Tokyo Sexwale defends Sepp Blatter, says it is time for a black FIFA president
By Kaveh Solhekol
Last Updated: 11/01/16 9:26pm
FIFA presidential candidate Tokyo Sexwale has defended Sepp Blatter's record and says he feels sorry for both him and the axed UEFA boss Michel Platini.
Sexwale, an anti-apartheid South African who was in prison with Nelson Mandela on Robben Island for 13 years, is hoping to succeed Blatter in next month's elections.
He has worked at FIFA for nine years and was a key member of South Africa's successful World Cup 2010 bid, which was investigated by the FBI over an alleged bribe to former FIFA vice-president Jack Warner.
Sexwale is now one of the richest men in Africa - with business in gold, diamonds, paltinum and oil - and insists he would strip Qatar of the World Cup if there is any proof of corruption in the bidding process.
Speaking exclusively to Sky Sports News HQ, he said: "I was approached to stand after Blatter's resignation. I am of FIFA. I didn't want to be president but seeing the problems I thought I would stand.
"I feel very sorry for him. I don't say he was a friend but he is a friend. I've spoken on the phone to Blatter and Platini, and they are leaders so they have to deal with it. They have to face their mistakes, but let's not bury the good that they have done.
"Blatter's work is a monument that stands for itself. It is a mountain that cannot be moved. It is up to the ethics committee what happens. The damage done is for posterity but it is not like they've murdered or committed genocide. It is a game. We are there to understand and carry on their good work and learn from their mistakes.
"On the Qatar World Cup bid, we should never have a double bid for a World Cup again [the 2018 and 2022 World Cup hosts were decided on the same day].
"It's up to ExCo and lawyers, not just up to me to decide. FIFA the collective have to decide."
As per his manifesto, Sexwale wants to implement reform and make FIFA more transparent. He wants to increase aid and development funding in poorer nations and has also pledged to develop women's football.

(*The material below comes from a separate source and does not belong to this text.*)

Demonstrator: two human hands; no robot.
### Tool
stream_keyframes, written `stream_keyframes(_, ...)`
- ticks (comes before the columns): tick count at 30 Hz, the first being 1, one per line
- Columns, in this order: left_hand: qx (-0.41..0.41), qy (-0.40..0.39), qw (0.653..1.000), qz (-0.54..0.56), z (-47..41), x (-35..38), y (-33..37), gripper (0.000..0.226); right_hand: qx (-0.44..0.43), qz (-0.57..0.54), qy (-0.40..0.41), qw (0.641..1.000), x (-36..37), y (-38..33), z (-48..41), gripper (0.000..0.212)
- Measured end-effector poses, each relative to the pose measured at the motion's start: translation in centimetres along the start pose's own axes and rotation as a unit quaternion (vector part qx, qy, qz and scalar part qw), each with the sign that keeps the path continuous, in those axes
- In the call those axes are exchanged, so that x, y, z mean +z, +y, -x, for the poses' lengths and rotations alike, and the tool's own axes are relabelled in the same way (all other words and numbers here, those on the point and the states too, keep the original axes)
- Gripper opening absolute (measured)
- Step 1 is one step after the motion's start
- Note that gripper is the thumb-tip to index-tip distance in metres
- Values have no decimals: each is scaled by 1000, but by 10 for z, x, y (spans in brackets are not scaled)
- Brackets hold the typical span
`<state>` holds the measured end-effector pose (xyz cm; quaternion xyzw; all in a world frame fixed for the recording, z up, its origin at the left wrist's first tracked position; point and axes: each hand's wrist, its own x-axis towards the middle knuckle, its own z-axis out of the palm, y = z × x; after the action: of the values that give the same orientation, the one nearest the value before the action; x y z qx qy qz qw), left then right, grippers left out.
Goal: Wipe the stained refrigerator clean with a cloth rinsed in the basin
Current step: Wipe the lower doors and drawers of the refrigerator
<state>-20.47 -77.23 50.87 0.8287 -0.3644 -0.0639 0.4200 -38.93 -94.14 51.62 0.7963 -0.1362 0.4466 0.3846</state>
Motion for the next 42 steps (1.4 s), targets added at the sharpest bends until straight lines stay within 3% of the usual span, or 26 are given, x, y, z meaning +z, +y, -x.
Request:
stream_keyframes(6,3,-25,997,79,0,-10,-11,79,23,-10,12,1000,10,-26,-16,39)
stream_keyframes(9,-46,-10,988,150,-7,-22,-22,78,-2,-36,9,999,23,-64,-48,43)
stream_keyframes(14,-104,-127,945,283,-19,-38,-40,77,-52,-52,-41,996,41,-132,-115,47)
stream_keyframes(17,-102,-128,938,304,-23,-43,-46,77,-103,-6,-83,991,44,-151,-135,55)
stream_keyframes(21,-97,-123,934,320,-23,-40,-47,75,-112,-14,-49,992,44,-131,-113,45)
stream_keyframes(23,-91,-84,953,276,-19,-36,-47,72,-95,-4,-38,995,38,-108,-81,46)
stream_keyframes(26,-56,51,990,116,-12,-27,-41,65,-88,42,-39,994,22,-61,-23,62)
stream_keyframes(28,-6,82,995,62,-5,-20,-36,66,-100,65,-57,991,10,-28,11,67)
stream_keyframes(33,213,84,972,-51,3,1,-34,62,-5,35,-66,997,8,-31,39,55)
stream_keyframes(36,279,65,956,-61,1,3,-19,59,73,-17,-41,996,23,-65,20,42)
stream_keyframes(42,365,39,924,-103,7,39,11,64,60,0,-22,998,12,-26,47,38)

He wants to combat racism by setting up the first Fifa anti-racism committee and would like to allow sponsorship on national team shirts, while increasing the number of teams at the World Cup finals from 32.
And asked whether he thought it was time for a black FIFA president, he said: "I've always fought against racism.
"Black is just colour. My message for Europe is the score is 111 to 0. All leaders have been white. This is a diverse world. The colonial era has passed. It would be correct for Europeans to show we have all come of age.
"I wouldn't call European football institutionally racist because racism is a direct act, but I think it is by omission. We are all of the same world. It could be described as racist by others."To get others a chance from other continents, we need to decolonise the world. It is time to bring in a person of colour."